None the ess, Jackson says, 'It was easy working together, because we're still friends. I've never had any drama in the studio and that's not always the case with a former significant other.'

Jackson has since been dating Wissam Al Mana, a businessman from Qatar who is 10 years her junior.

Speculation about their possible engagement reached such heights that when she went on the television programme Good Morning America last month to promote her new film she set the record straight.

'People have been trying to marry me off for a very, very long time,' she told the interviewer. 'No, I am not engaged, I will say that. I am in a really good place.'

Despite winning countless awards and releasing seven more top-selling albums (including 'Rhythm Nation 1814' (1989), 'Janet' (1993) and 'The Velvet Rope' (1997), Jackson still wanted to be in films.
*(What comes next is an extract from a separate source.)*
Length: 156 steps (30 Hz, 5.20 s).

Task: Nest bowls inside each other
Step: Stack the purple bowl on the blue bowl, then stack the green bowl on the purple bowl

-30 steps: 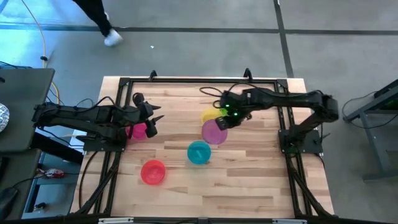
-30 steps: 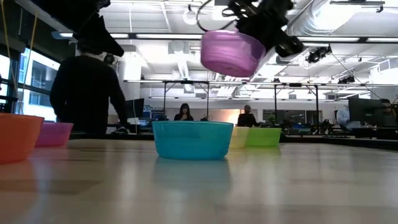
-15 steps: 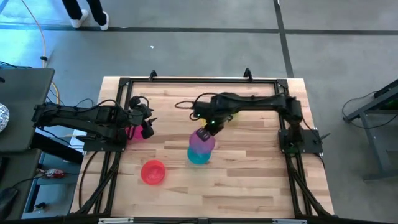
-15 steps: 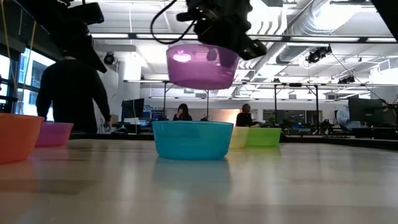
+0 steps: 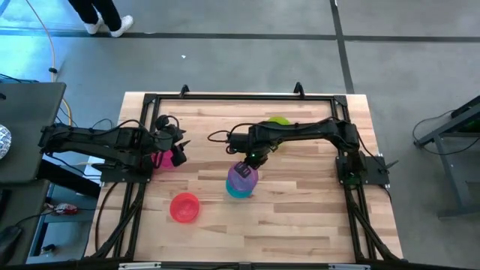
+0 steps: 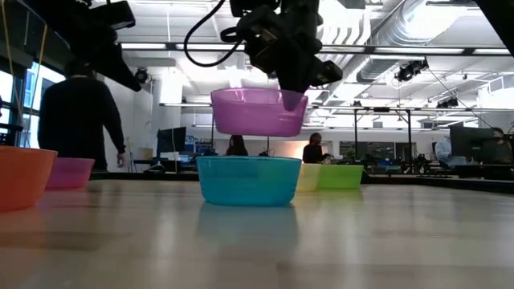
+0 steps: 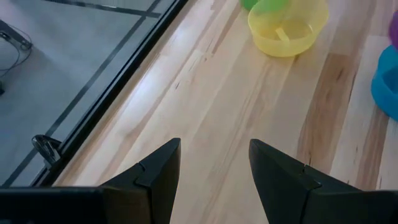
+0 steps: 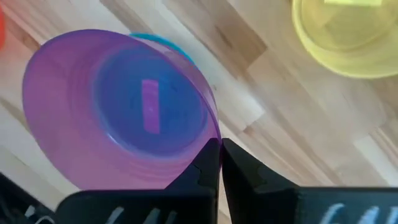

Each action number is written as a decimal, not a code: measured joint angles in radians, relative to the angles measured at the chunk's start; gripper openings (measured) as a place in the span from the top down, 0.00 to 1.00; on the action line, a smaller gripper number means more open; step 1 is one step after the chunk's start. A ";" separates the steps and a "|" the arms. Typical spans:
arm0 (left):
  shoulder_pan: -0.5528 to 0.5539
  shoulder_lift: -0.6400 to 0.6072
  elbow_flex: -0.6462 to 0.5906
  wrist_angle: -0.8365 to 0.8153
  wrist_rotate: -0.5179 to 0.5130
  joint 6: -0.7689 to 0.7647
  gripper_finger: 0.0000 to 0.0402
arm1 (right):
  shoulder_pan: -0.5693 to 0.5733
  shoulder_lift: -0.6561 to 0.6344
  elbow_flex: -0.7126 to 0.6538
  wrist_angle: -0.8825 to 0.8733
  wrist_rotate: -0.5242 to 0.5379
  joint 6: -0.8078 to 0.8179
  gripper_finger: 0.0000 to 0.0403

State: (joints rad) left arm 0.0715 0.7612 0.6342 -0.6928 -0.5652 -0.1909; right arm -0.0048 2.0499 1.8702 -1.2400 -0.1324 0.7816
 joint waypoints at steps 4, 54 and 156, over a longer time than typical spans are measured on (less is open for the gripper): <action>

'My dream was to go back into acting,' she says. 'That was all I wanted to do. When I was a kid I told my father that's what I wanted my career to be. I wanted to go to college, study acting and become an actress. He said, "No, you're going to sing.'

In 1993 the director John Singleton offered her her first starring role in Poetic Justice, in which she played the love interest of Tupac Shakur.

'Pac was just silly,' Jackson says of the late rapper, who was shot dead in Las Vegas three years after the film's release. 'He was completely different from what people knew.

'Not that it was an act, the person that the world knew, because that was him, too. I adored him; he liked to play and laugh.

'I remember when he said he was going back into LA to get a tattoo. And, I said, "Why are you going to LA? We're not supposed to leave, we have to shoot tomorrow."

'He looked at me and said, "Square!' she says, laughing. 'When he came back he showed me the tattoo he got on his stomach. He was sweet. Granted, there was another side, but he wouldn't just snap or go crazy out of nowhere.

There had to be something that triggered that. I miss him,' she says softly.

Although she's no longer recording, Jackson still follows what's going on in pop music. She met Lady Gaga recently backstage at one of the flamboyant star's concerts.

'We had a good conversation,' Jackson says. 'She asked a lot of questions and I felt she really listened to what I had to say. I love how she puts melody in music and I think that has been lost in a lot of music.

It's a little reminiscent of Grace Jones, and I don't mean that in a bad way. It's a little left and over the top, but still good and fun. It's exciting to see what she is going to do next.'

Right now, it's exciting to see what Janet Jackson is going to do next.